Martine Engels arbeitet bei Kaleido, dem Zentrum für gesunde Entwicklung von Kindern und Jugendlichen im Bereich der psychosozialen Entwicklung. Sie weiß, wie es den Kindern und Jugendlichen in Ostbelgien geht.
Frau Engels, hat sich der Druck, der auf Kindern und Jugendlichen lastet, in den letzten Jahren verstärkt?
Wir erleben, dass viele junge Menschen schulisch, sozial und auch emotional immer mehr unter Druck stehen. Sie müssen funktionieren, Leistung bringen, Entscheidungen treffen - und das in einer Welt, die sehr schnell und komplex geworden ist. Das führt dazu, dass Jugendliche sich oft überfordert fühlen oder das Gefühl haben, nie "genug" zu sein. Dieser Druck wirkt sich direkt auf die mentale Gesundheit aus. Wir sehen mehr Stress, Schlafprobleme, Ängste und Schwierigkeiten mit dem Selbstwert. Mentale Gesundheit ist deshalb kein Randthema, sondern die Grundlage dafür, dass junge Menschen sich überhaupt entwickeln können.
KönnenSie ein praktisches Beispiel geben, welche Rolle Kaleido Ostbelgien bei der gesunden Entwicklung von Kindern und Jugendlichen spielt?

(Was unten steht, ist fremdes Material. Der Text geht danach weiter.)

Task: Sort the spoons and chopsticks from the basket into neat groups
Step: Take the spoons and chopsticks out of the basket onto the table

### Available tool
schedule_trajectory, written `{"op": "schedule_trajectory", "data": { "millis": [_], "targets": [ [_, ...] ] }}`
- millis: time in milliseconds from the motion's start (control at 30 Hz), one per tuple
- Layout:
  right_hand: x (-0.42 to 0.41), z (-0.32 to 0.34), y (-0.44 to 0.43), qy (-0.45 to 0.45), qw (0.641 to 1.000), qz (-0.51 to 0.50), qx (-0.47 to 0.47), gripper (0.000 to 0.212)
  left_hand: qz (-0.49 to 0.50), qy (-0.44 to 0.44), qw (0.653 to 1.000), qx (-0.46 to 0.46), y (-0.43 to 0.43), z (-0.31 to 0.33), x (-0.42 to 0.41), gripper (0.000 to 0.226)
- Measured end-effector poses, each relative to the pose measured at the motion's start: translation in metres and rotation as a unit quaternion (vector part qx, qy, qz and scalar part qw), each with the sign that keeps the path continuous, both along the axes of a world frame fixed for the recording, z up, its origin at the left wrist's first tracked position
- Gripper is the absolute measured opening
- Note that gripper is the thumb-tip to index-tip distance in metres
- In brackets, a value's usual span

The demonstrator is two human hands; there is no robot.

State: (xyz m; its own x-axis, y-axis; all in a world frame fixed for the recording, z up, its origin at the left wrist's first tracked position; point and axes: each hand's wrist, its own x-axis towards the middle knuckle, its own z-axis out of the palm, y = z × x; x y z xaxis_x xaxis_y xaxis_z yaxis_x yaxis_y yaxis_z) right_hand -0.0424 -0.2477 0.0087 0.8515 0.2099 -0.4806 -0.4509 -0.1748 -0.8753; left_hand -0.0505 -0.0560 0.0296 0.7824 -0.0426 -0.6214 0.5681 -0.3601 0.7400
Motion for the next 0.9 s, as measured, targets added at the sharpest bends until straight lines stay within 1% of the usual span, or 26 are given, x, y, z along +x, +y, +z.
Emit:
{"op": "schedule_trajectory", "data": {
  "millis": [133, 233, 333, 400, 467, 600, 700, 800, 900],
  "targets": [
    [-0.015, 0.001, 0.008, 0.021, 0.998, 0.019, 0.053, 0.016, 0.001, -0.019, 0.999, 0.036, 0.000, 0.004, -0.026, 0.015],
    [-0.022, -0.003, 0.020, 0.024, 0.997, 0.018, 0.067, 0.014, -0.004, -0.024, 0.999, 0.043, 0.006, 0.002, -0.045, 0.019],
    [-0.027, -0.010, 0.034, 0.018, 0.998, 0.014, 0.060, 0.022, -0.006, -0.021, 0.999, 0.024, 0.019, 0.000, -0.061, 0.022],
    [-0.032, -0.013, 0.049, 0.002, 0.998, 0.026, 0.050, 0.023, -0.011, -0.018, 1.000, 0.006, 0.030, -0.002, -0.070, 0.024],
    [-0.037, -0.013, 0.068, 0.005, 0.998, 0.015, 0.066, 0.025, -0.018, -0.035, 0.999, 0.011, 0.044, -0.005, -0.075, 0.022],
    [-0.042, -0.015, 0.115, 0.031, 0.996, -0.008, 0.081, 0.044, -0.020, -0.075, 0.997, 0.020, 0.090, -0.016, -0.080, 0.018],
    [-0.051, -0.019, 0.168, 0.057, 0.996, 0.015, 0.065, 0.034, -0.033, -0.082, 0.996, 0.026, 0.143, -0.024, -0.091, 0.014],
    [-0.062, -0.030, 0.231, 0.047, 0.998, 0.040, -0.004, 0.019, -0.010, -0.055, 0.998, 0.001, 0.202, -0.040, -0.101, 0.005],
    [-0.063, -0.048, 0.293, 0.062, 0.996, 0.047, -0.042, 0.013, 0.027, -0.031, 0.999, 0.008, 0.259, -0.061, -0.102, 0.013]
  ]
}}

Wir sind ganz nah an den Kindern und Jugendlichen dran: im Schulalltag, in Gesprächen mit Eltern, Lehrkräften oder in Klassen. Unser wichtigstes Werkzeug ist die Beziehungsarbeit - wir bauen Vertrauen auf. Nur wenn ein Kind merkt "Da ist jemand, der mich wirklich sieht - nicht nur meine Noten oder mein Verhalten", dann können wir auch über Themen wie Stress, Angst oder Selbstwert sprechen. Wir begleiten, wir hören zu, wir nehmen ernst - das ist der Kern unserer Arbeit.
Was sind die größten Belastungen, die Sie momentan bei Jugendlichen beobachten?
Wir leben in einer Leistungsgesellschaft und das spüren Jugendliche stark. Es geht längst nicht mehr nur um gute Noten, sondern darum, in allen Bereichen zu funktionieren - in der Schule, im Sport, im Freundeskreis, online. Überall scheint die Botschaft zu sein "Du musst etwas leisten, um etwas wert zu sein". Dieser ständige Vergleich mit anderen führt dazu, dass viele Jugendliche sich immer stärker selbst beobachten und bewerten. Das kann leicht in soziale Ängste übergehen - also die Sorge, sich zu blamieren, ausgeschlossen zu werden oder nicht dazuzugehören. Wir sehen häufiger Rückzug, Unsicherheit, Schamgefühle, aber auch Mobbing und Ausgrenzung, besonders dort, wo Gruppen stark über soziale Medien funktionieren. Das alles wirkt sich massiv auf das Selbstwertgefühl und das seelische Gleichgewicht aus. Genau da setzen wir an: Wir versuchen jungen Menschen zu zeigen, dass sie nicht perfekt sein müssen, um angenommen zu sein - dass ihr Wert nicht von Leistung oder Likes abhängt, sondern davon, wer sie sind.
Da wären wir bei den sozialen Medien - welche Rolle spielen die?
Soziale Medien schaffen eine Art Bühne. Jugendliche werden zu Managern ihres eigenen Images, oft schon mit zwölf oder 13 Jahren. Das führt zu ständiger Selbstbeobachtung, zu Vergleichen und zur Idealisierung anderer. Das Ergebnis ist häufig die Angst, nicht genug zu sein - und ein Verlust an Spontaneität und echter Authentizität. Diese Vergleiche können Essstörungen, soziale Ängste, Rückzug oder depressive Verstimmungen hervorrufen oder verstärken. Kaleido spricht sich für einen altersbegrenzten Zugang zu sozialen Medien und einen Ausbau der Medienbildung aus. Ungeachtet dessen ist es sehr wichtig, dass Jugendliche begleitet werden - von Eltern, Lehrkräften und Fachleuten - und dass sie lernen, kritisch hinzuschauen und sich selbst mit Wohlwollen zu begegnen. Mentale Gesundheit ist kein Luxus, sondern Voraussetzung dafür, dass junge Menschen sich entfalten können - und genau dabei möchten wir sie begleiten.